Auf diese Rechtsprechung sollte sich der Auftragnehmer jedoch nicht verlassen, da die überwiegende obergerichtliche Rechtsprechung ganz klar davon ausgeht, dass die Einholung eins Sachverständigengutachtens erforderlich ist, wenn der Auftragnehmer die Mängelrüge des Auftraggebers ignoriert. Dies ist der Maßstab, den die Rechtsprechung für den Ersatz von Gutachterkosten ansetzt.

Hinzu kommt eine weitere Hürde für den Auftraggeber, die jedoch nicht zu hoch anzusetzen ist. Bei Mängeln von untergeordneter Bedeutung ist es dem Auftraggeber aus Schadensminderungsgesichtspunkten wiederum verwehrt, Sachverständigengutachten auf Kosten des Auftragnehmers einzuholen. Deshalb müssen die Mängel schon von erheblicher Bedeutung sein.

Somit kann man zusammenfassend die Rechtsprechung dahingehend feststellen, dass eine Erstattungsfähigkeit der Kosten eines Privatgutachtens immer dann bejaht wird, wenn ein Mangel festgestellt wird, dieser Mangel nicht von ganz untergeordneter Bedeutung ist und der Auftragnehmer diesen Mangel ignoriert.
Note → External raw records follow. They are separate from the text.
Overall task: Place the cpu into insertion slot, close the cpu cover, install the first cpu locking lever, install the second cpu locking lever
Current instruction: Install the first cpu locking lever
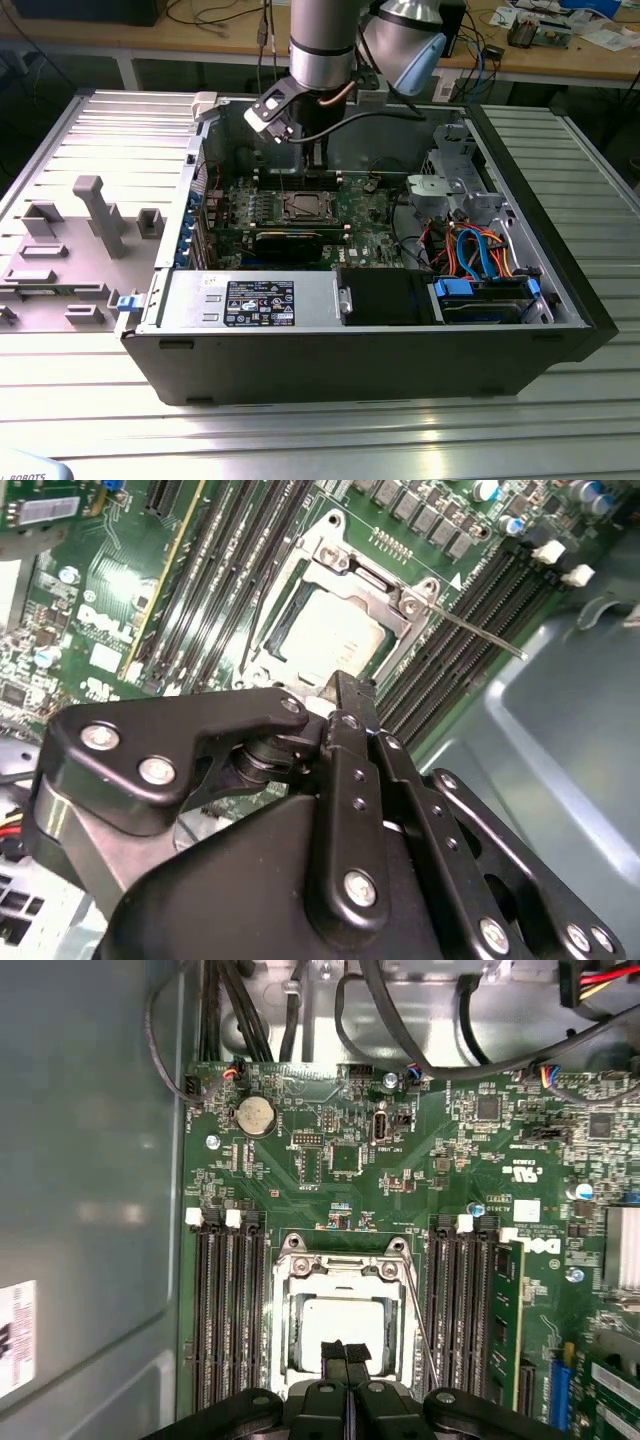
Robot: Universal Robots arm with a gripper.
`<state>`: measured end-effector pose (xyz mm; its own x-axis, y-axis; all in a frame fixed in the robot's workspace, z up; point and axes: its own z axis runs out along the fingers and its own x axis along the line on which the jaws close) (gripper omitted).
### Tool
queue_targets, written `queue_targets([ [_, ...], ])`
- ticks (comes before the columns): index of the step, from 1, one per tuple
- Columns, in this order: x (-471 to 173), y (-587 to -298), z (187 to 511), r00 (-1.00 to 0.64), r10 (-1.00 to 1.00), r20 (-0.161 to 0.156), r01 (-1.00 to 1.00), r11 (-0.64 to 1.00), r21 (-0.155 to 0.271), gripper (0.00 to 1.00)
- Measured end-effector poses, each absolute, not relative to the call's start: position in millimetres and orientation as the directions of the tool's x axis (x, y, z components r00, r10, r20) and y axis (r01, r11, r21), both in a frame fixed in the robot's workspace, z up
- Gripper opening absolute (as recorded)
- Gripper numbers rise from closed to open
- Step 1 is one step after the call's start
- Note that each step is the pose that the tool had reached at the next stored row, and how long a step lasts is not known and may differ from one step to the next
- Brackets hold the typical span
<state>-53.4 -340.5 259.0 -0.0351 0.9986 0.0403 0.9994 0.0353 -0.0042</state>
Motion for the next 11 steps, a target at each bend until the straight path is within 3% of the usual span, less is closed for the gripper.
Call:
queue_targets([
  [11,-53,-341,275,-0.035,0.999,0.04,0.999,0.035,-0.004,0.11],
])
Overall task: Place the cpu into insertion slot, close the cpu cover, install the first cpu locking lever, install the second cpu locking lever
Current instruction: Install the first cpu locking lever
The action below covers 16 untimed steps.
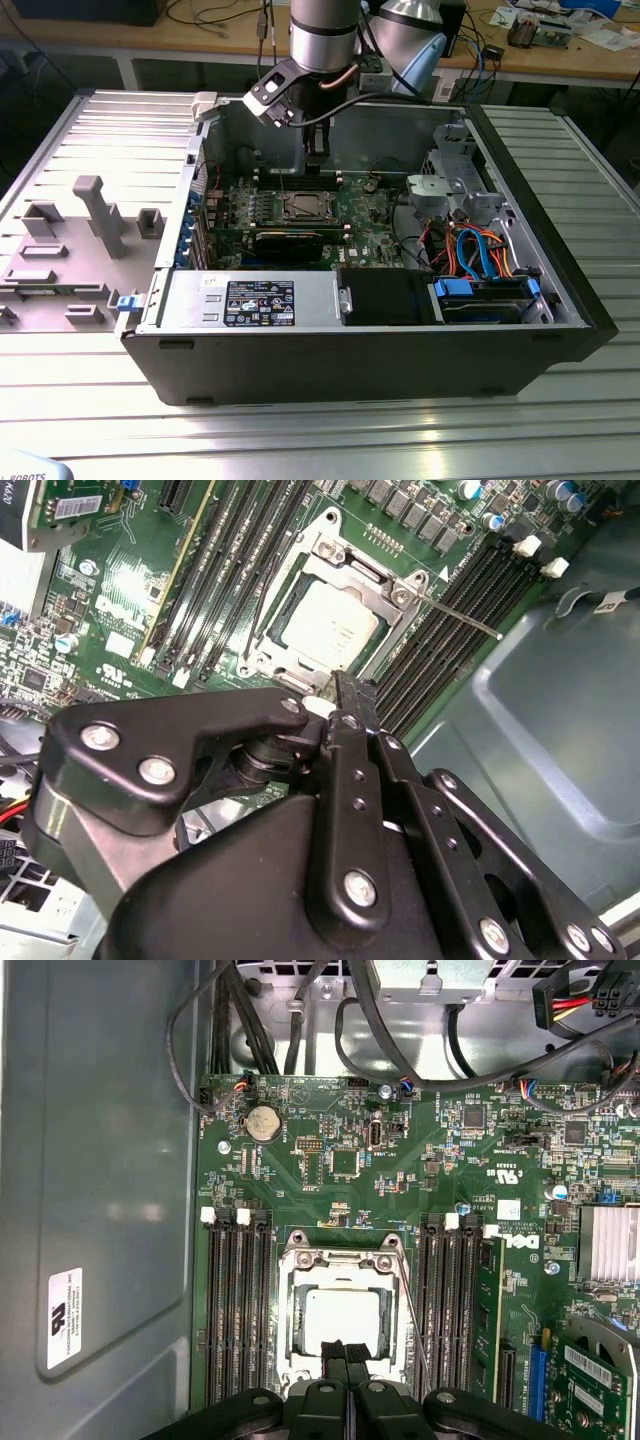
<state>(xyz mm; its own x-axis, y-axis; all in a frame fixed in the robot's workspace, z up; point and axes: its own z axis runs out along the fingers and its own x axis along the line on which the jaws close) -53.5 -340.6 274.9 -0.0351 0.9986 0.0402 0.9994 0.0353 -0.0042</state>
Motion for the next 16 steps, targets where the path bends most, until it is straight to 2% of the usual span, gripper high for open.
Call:
queue_targets([
  [11,-53.5,-340.5,275.7,-0.037,0.999,0.04,0.999,0.037,-0.004,0.11],
  [16,-53.5,-340.6,275.7,-0.136,0.99,0.04,0.991,0.136,-0.004,0.11],
])
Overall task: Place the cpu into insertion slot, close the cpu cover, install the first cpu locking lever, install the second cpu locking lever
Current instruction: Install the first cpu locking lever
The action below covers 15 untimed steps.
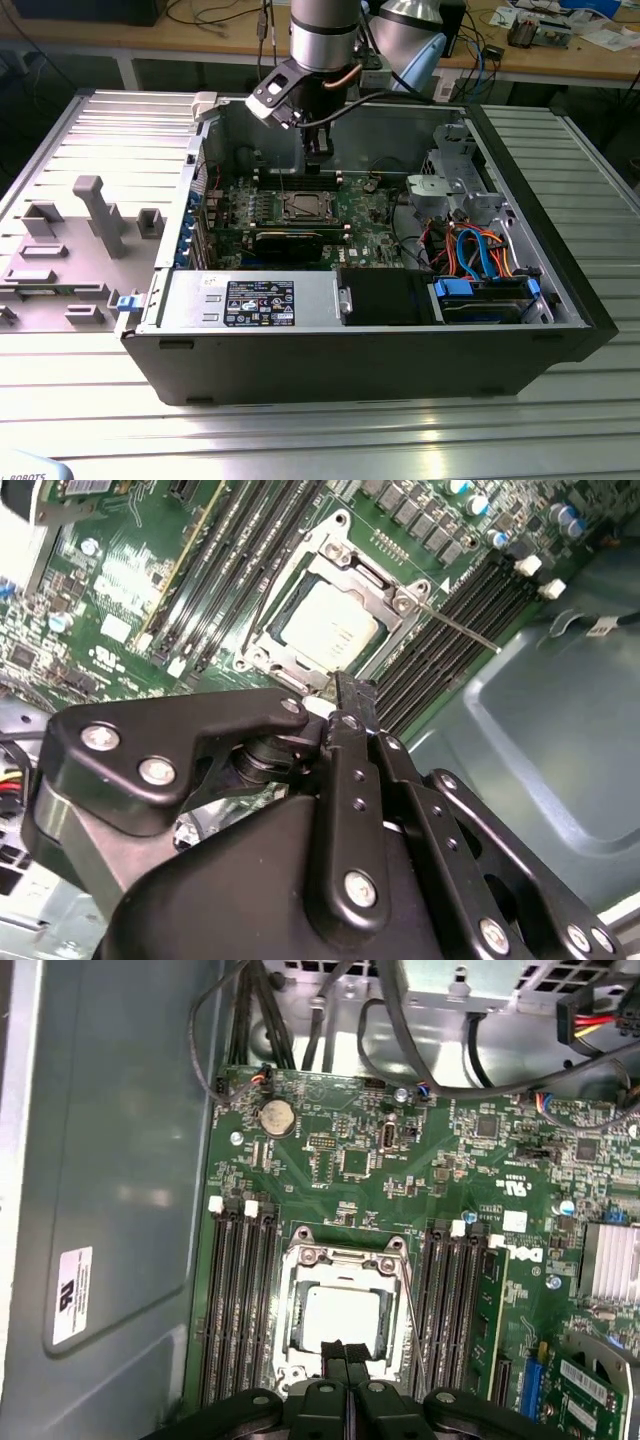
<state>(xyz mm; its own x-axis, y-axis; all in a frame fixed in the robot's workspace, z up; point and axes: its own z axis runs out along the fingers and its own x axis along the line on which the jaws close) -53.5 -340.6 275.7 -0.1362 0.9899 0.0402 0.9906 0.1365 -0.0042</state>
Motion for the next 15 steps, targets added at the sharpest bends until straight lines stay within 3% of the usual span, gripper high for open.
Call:
queue_targets([
  [15,-53.5,-340.6,275.7,-0.48,0.876,0.04,0.877,0.481,-0.004,0.11],
])
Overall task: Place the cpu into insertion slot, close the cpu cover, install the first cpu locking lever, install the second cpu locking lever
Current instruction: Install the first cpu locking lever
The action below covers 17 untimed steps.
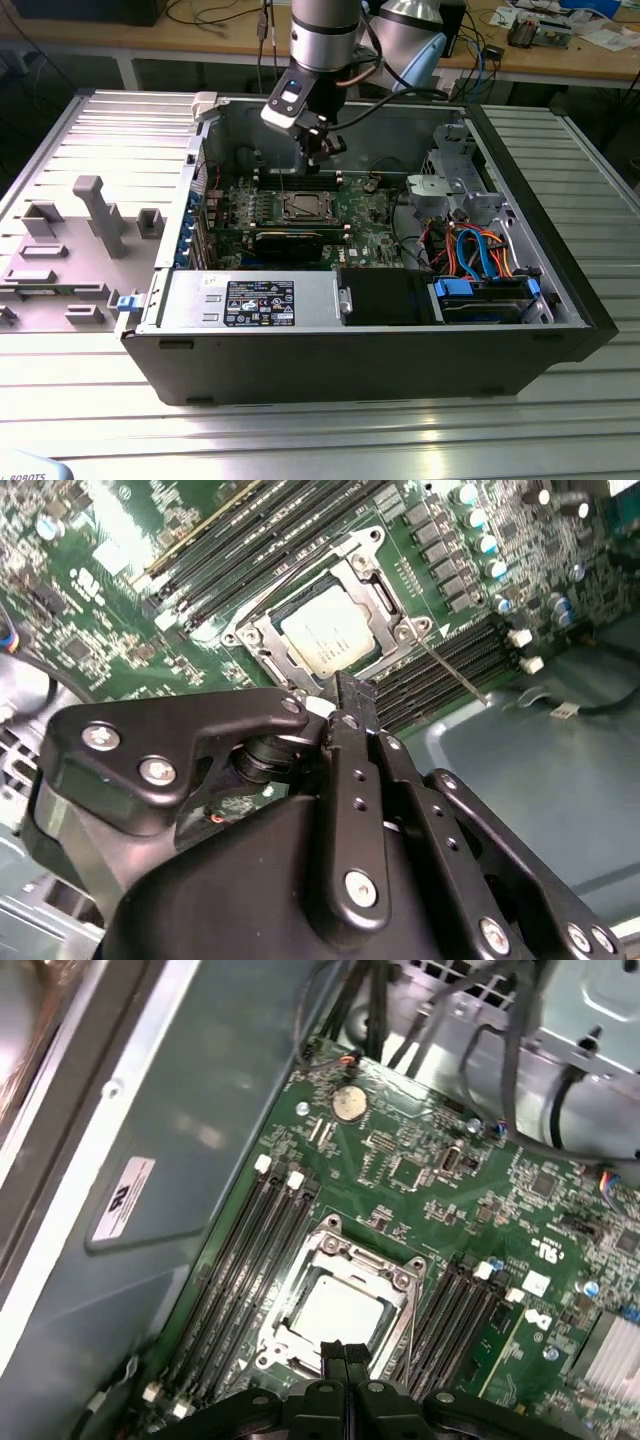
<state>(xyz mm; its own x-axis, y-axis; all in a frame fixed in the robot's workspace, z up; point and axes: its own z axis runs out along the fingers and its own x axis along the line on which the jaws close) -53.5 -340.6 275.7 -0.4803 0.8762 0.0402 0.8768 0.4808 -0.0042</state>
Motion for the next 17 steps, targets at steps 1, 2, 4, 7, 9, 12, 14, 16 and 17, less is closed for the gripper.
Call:
queue_targets([
  [1,-53.5,-340.6,275.7,-0.495,0.868,0.04,0.869,0.495,-0.004,0.11],
  [2,-53.5,-340.6,275.7,-0.524,0.851,0.04,0.851,0.524,-0.004,0.11],
  [4,-53.5,-340.6,275.7,-0.577,0.816,0.04,0.816,0.578,-0.004,0.11],
  [7,-53.5,-340.6,275.7,-0.62,0.783,0.04,0.784,0.621,-0.004,0.11],
  [9,-53.5,-340.5,275.7,-0.622,0.782,0.04,0.782,0.623,-0.004,0.11],
  [12,-53.4,-340.5,277.0,-0.622,0.782,0.04,0.782,0.623,-0.004,0.11],
  [14,-53.5,-340.6,280.4,-0.622,0.782,0.04,0.782,0.623,-0.004,0.11],
  [16,-53.4,-340.5,282.1,-0.622,0.782,0.04,0.782,0.623,-0.004,0.11],
  [17,-53.4,-340.5,282.1,-0.622,0.782,0.04,0.782,0.623,-0.004,0.11],
])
In dem Fall wird der Auftragnehmer immer zur Erstattung der vorgerichtlichen Sachverständigenkosten verpflichtet sein.

Weiter fragt sich in dem Zusammenhang natürlich auch, ob der Auftragnehmer seinerseits berechtigt ist, einen Sachverständigen im vorgerichtlichen Stadium einzuschalten, wenn es darum geht, einen Mängelvorwurf abzuwehren und sich tatsächlich herausstellt, dass dieser Mängelvorwurf durch den Auftraggeber unberechtigt war. In diesem Fall müsste damit ebenfalls eine Anspruchslage im Verhältnis des Auftragnehmers zum Auftraggeber vorhanden sein. Eine solche Anspruchsgrundlage findet sich im Zivilrecht jedoch nicht. Weder das BGB noch die VOB kennt einen solchen Anspruch. Das heißt, dass der Auftragnehmer grundsätzlich auf seinen vorgerichtlich verauslagten Sachverständigenkosten, die er zu seiner Entlastung aufgebracht hat, sitzen bleibt, es sei denn, es gibt eine Vereinbarung über die Erstattungsfähigkeit der Sachverständigenkosten mit dem Auftraggeber.

Die einzige Möglichkeit für den Auftragnehmer besteht darin, darauf hinzuwirken, dass die in einem gerichtlichen Verfahren angefallenen Privatgutachterkosten hinterher bei der Kostenfestsetzung erstattungsfähig anzusetzen sind. Nur in einem gerichtlichen Verfahren kann der Auftragnehmer die Erstattungsfähigkeit dieser außergerichtlich entstandenen Sachverständigenkosten herbeiführen, wenn sich herausstellt, dass die Mängel nicht bestehen und der Auftraggeber deshalb die Klage verliert. So sind nach OLG Köln Beschluss vom 06.03.2009 – 17 W 18/09 – die Kosten für den Privatsachverständigen, die der Auftragnehmer eingeschaltet hat, dann zu ersetzen, wenn der Privatsachverständige durch den Auftragnehmer zu seiner Unterstützung anlässlich der Erläuterung des gerichtlich bestellten Sachverständigengutachtens in der mündlichen Anhörung herangezogen wird. Derartige Kosten sind nach der Entscheidung des OLG Köln immer dann erstattungsfähig, wenn eine Partei auf andere Weise nicht in der Lage war, die Auffassung des gerichtlich bestellten Sachverständigen zu erschüttern.